In an order dated September 12, 2012, the Supreme Court denied the motion to vacate the judgment by confession, and rejected the defendant’s construction of the delivery provision. The court noted, inter alia, that the email correspondence between the parties’ attorneys during the negotiation of the second amendment supported the plaintiff’s contention that the delivery provision required the defendant to immediately deliver possession as well as title to the Hawker as of the date of the second amendment, and that his failure to do so entitled the plaintiff to file the judgment by confession without notice.

*1031The Supreme Court providently exercised its discretion in denying the defendant’s motion to vacate the judgment by confession.

A settlement agreement is a contract which is subject to the ordinary rules of contract construction (see Cervera v Bressler, 106 AD3d 683 [2013]). “A written agreement that is complete, clear, and unambiguous on its face must be enforced so as to give effect to the meaning of its terms and the reasonable expectations of the parties, and the court should determine the intent of the parties from within the four corners of the contract without looking to extrinsic evidence to create ambiguities” (Wider Consol., Inc. v Tony Melillo, LLC, 107 AD3d 883, 884 [2013]; see Kimso Apts., LLC v Gandhi, 104 AD3d 742, 743 [2013], lv granted 22 NY3d 854 [2013]). “An agreement ‘is unambiguous if the language it uses has a definite and precise meaning, unattended by danger of misconception in the purport of the [agreement] itself, and concerning which there is no reasonable basis for a difference of opinion’ ” (Wider Consol., Inc. v Tony Melillo, LLC, 107 AD3d at 884, quoting Computer Assoc. Intl., Inc. v U.S. Balloon Mfg. Co., Inc., 10 AD3d 699, 699 [2004] [internal quotation marks omitted]).

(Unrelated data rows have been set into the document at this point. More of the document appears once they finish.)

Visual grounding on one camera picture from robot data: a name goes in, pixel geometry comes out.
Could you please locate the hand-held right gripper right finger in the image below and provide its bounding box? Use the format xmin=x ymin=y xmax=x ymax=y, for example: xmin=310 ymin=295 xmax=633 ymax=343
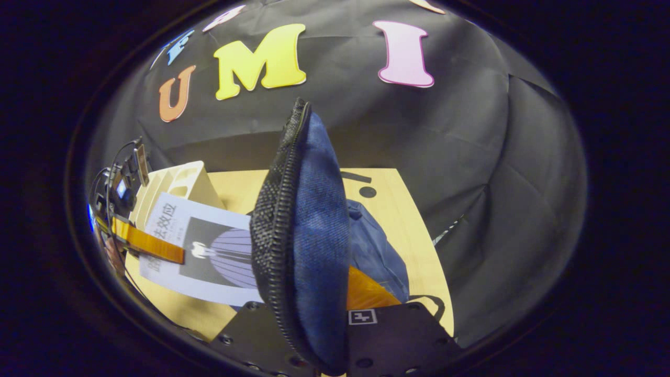
xmin=345 ymin=264 xmax=465 ymax=377

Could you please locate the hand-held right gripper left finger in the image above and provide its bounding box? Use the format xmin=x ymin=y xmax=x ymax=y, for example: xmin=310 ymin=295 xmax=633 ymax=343
xmin=209 ymin=301 xmax=317 ymax=377

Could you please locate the white book with figure illustration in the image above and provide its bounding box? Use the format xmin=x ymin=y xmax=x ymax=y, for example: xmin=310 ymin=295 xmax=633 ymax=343
xmin=139 ymin=192 xmax=263 ymax=308

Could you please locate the white plastic bookshelf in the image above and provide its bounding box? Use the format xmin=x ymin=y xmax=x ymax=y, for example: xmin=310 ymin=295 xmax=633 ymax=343
xmin=128 ymin=160 xmax=227 ymax=232

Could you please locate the blue schoolbag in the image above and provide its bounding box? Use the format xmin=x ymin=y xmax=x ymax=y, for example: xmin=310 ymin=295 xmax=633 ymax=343
xmin=250 ymin=97 xmax=446 ymax=376

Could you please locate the black backdrop cloth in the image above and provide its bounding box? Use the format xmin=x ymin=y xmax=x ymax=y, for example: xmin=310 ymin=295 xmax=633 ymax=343
xmin=86 ymin=0 xmax=588 ymax=346

However, to the extent that the delivery provision ambiguously separated the defendant’s “immediate” obligation to deliver the Hawker documents from his obligation to deliver the aircraft itself, without indicating a time or date to do so, the Supreme Court properly considered extrinsic evidence to ascertain that the parties intended that, upon the execution of the second amendment on April 11, 2012, the defendant was to immediately deliver the Hawker aircraft as well as the documents relating to the ownership of the Hawker aircraft (cf. Last Time Beverage Corp. v F & V Distrib. Co., LLC, 98 AD3d 947 [2012]; Dorman v Cohen, 66 AD2d 411, 414 [1979]; JP Morgan Chase Bank, N.A. v Cellpoint Inc., 54 AD3d 366 [2008]).

The defendant’s remaining contention is improperly raised for the first time on appeal.

Dillon, J.E, Leventhal, Sgroi and Maltese, JJ., concur.